Potentially, anyway. One of the challenges facing infectious disease medicine in the developing world is the cost of diagnosis: diagnostic tests are often invented in wealthy countries with access to expensive equipment and supplies (and, in those countries, these don’t seem very expensive at all). Tuberculosis (TB) is difficult to diagnose in wealthy countries, and the inability to afford expensive diagnostics in the developing world–where most TB cases occur–only further compounds the problem.
So this report of a potentially cheap and more effective way to figure out if someone has TB provides some hope:
Researchers have found a new way of testing for tuberculosis that is fast, cheap and widely available: large rats that can smell the bacteria in a sputum sample.
There are expensive and complicated laboratory tests for tuberculosis, and the World Health Organization recently endorsed a new machine that can give accurate results in under two hours.

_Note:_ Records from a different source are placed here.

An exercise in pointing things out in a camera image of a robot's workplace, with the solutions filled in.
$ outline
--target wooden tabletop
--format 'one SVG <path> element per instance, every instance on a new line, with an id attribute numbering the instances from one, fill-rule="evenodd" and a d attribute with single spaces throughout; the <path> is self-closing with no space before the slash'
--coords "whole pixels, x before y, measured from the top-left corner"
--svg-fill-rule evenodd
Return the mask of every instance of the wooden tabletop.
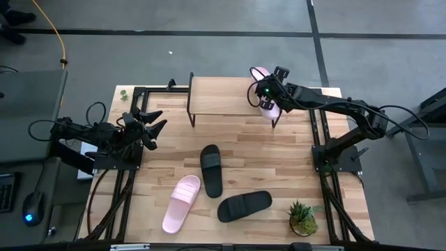
<path id="1" fill-rule="evenodd" d="M 131 100 L 122 101 L 119 92 L 126 90 L 131 97 L 133 88 L 116 87 L 109 122 L 114 123 L 123 112 L 128 112 Z M 323 92 L 325 95 L 341 95 L 337 88 L 324 89 Z M 164 114 L 159 119 L 167 119 L 168 123 L 157 139 L 158 149 L 144 149 L 133 189 L 125 242 L 329 243 L 324 212 L 316 213 L 317 233 L 306 238 L 291 232 L 286 214 L 296 199 L 310 206 L 323 205 L 321 184 L 312 166 L 310 148 L 313 137 L 308 112 L 294 110 L 289 114 L 283 113 L 275 129 L 271 128 L 271 121 L 261 116 L 240 115 L 202 116 L 192 128 L 186 105 L 187 94 L 183 93 L 153 93 L 149 97 L 148 111 L 163 110 Z M 327 116 L 332 137 L 348 132 L 345 116 L 329 112 Z M 222 155 L 223 195 L 211 199 L 201 188 L 182 229 L 174 235 L 166 234 L 162 230 L 162 219 L 169 196 L 182 177 L 194 174 L 201 178 L 199 156 L 209 144 L 216 144 Z M 110 207 L 115 178 L 116 172 L 110 171 L 98 186 L 91 211 L 92 228 Z M 363 233 L 373 239 L 360 182 L 349 173 L 339 173 L 339 181 L 346 211 Z M 230 223 L 217 219 L 217 207 L 221 201 L 256 190 L 267 190 L 272 195 L 270 208 Z M 336 213 L 334 221 L 341 238 Z M 86 234 L 84 217 L 79 237 Z"/>

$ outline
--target keyboard
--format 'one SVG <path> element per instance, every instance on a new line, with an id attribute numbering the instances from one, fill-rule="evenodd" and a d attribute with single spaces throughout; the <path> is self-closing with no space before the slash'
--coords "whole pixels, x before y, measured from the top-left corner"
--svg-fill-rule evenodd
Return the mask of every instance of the keyboard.
<path id="1" fill-rule="evenodd" d="M 14 199 L 19 185 L 20 173 L 0 174 L 0 213 L 14 209 Z"/>

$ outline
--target pink slipper
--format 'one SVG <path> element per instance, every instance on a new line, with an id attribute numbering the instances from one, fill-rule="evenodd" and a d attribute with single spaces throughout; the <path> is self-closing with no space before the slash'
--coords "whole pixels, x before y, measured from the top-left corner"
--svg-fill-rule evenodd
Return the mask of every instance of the pink slipper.
<path id="1" fill-rule="evenodd" d="M 188 175 L 176 184 L 162 221 L 162 228 L 167 233 L 176 234 L 180 230 L 200 191 L 200 184 L 200 178 L 194 175 Z"/>
<path id="2" fill-rule="evenodd" d="M 251 79 L 253 82 L 259 81 L 260 79 L 263 79 L 264 76 L 268 76 L 270 74 L 268 70 L 266 70 L 263 67 L 255 67 L 255 68 L 257 70 L 251 69 Z M 265 96 L 262 96 L 261 99 L 263 101 L 266 101 Z M 273 100 L 271 100 L 271 103 L 274 104 L 271 110 L 266 110 L 260 107 L 260 113 L 262 113 L 262 116 L 266 119 L 276 120 L 280 116 L 280 109 Z"/>

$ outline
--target small plant
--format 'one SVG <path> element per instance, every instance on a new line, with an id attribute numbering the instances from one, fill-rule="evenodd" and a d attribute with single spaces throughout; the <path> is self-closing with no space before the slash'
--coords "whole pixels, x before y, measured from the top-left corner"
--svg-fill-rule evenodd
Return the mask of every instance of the small plant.
<path id="1" fill-rule="evenodd" d="M 290 227 L 296 234 L 309 236 L 316 233 L 318 225 L 314 219 L 313 207 L 305 206 L 297 200 L 287 213 L 290 215 Z"/>
<path id="2" fill-rule="evenodd" d="M 128 99 L 127 91 L 122 90 L 122 91 L 120 92 L 120 94 L 121 94 L 121 100 L 122 100 L 122 101 L 126 101 L 126 100 Z"/>

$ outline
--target succulent
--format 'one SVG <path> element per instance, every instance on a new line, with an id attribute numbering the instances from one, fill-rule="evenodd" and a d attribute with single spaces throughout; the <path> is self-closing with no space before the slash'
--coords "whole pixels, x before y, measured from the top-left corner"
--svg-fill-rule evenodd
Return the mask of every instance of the succulent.
<path id="1" fill-rule="evenodd" d="M 121 94 L 121 100 L 122 100 L 122 101 L 126 101 L 126 100 L 128 99 L 127 91 L 122 90 L 122 91 L 120 92 L 120 94 Z"/>
<path id="2" fill-rule="evenodd" d="M 295 230 L 301 234 L 316 233 L 318 225 L 314 219 L 314 209 L 311 206 L 305 206 L 305 204 L 296 201 L 293 202 L 290 211 L 287 213 L 290 215 L 290 222 Z"/>

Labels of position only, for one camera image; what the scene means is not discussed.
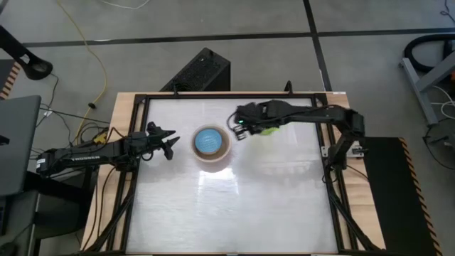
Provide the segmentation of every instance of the gray floor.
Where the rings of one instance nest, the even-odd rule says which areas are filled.
[[[450,28],[439,14],[443,0],[310,0],[318,31],[365,31],[409,28]],[[140,0],[117,0],[137,6]],[[298,0],[151,0],[144,8],[118,9],[100,1],[68,1],[87,39],[156,38],[244,33],[309,32],[306,12]],[[449,0],[455,10],[455,3]],[[10,0],[0,24],[27,43],[78,41],[77,31],[55,0]],[[423,194],[444,255],[455,255],[455,172],[440,167],[422,142],[426,123],[405,74],[397,64],[402,50],[421,35],[349,36],[321,38],[328,74],[335,91],[346,91],[352,108],[365,115],[367,135],[404,137],[408,141]],[[439,46],[416,50],[422,61],[439,61]],[[323,89],[311,38],[275,38],[236,41],[140,43],[92,47],[106,65],[109,87],[90,116],[109,121],[116,94],[122,91],[159,90],[198,51],[208,47],[232,62],[232,90],[283,89],[287,80],[296,90]],[[84,114],[87,103],[102,89],[96,60],[83,46],[31,48],[55,66],[60,77],[53,107]],[[0,58],[9,58],[0,53]],[[39,94],[49,102],[55,78],[28,80],[21,72],[11,97]],[[434,100],[445,102],[439,92]],[[72,130],[80,120],[66,117]],[[51,148],[68,143],[61,119],[51,115],[36,131],[34,147]],[[440,147],[437,156],[455,166]],[[74,235],[46,240],[42,255],[74,252]]]

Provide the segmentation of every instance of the black speaker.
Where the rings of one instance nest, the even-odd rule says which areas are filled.
[[[160,91],[230,91],[230,61],[204,48]]]

But the device costs $17,000, and each test requires a $17 cartridge.
Whatever else can be said about them, rats are cheaper.
Today, the most commonly used detection method in developing countries is smear microscopy. This 100-year-old technique involves collecting sputum, dyeing it with a substance that colors only Mycobacterium tuberculosis, the germ that causes TB, and examining the sample under a microscope.
The technique can be used in places where facilities are minimal, but it is not very sensitive — unless there is a high concentration of them, the bacilli are easy to miss, and that results in as many as 60 to 80 percent of positive cases going undiagnosed….
Writing in the December issue of The American Journal of Tropical Medicine and Hygiene, Dr. Poling and his colleagues report a test of the rats using samples that were confirmed by laboratory culture as either positive or negative.
The animals’ sensitivity — that is, their ability to detect the presence of tuberculosis — ranged as high as 86.6 percent, and their specificity, or ability to detect the absence of the germ, was over 93 percent.
In another test that compared the rats’ success to microscopy, the rats picked up 44 percent more positive cases.
Meet your diagnostic:

Sala Lewis/Reuters
Of course, you have to train the rats:
When the rats are about 8 weeks old, the trainers put sputum samples, positive and negative for tuberculosis, under “sniffing holes” in a specially designed cage.
When a rat spends at least five seconds at a positive sample, it is rewarded with peanuts and bananas. Eventually, the rats learn that a longer sniff at a positive sample gets a reward, and that negative samples are unproductive and should be skipped over quickly.
It remains to be seen how effective and reproducible this will be, but, if it works, these furballs could save lives.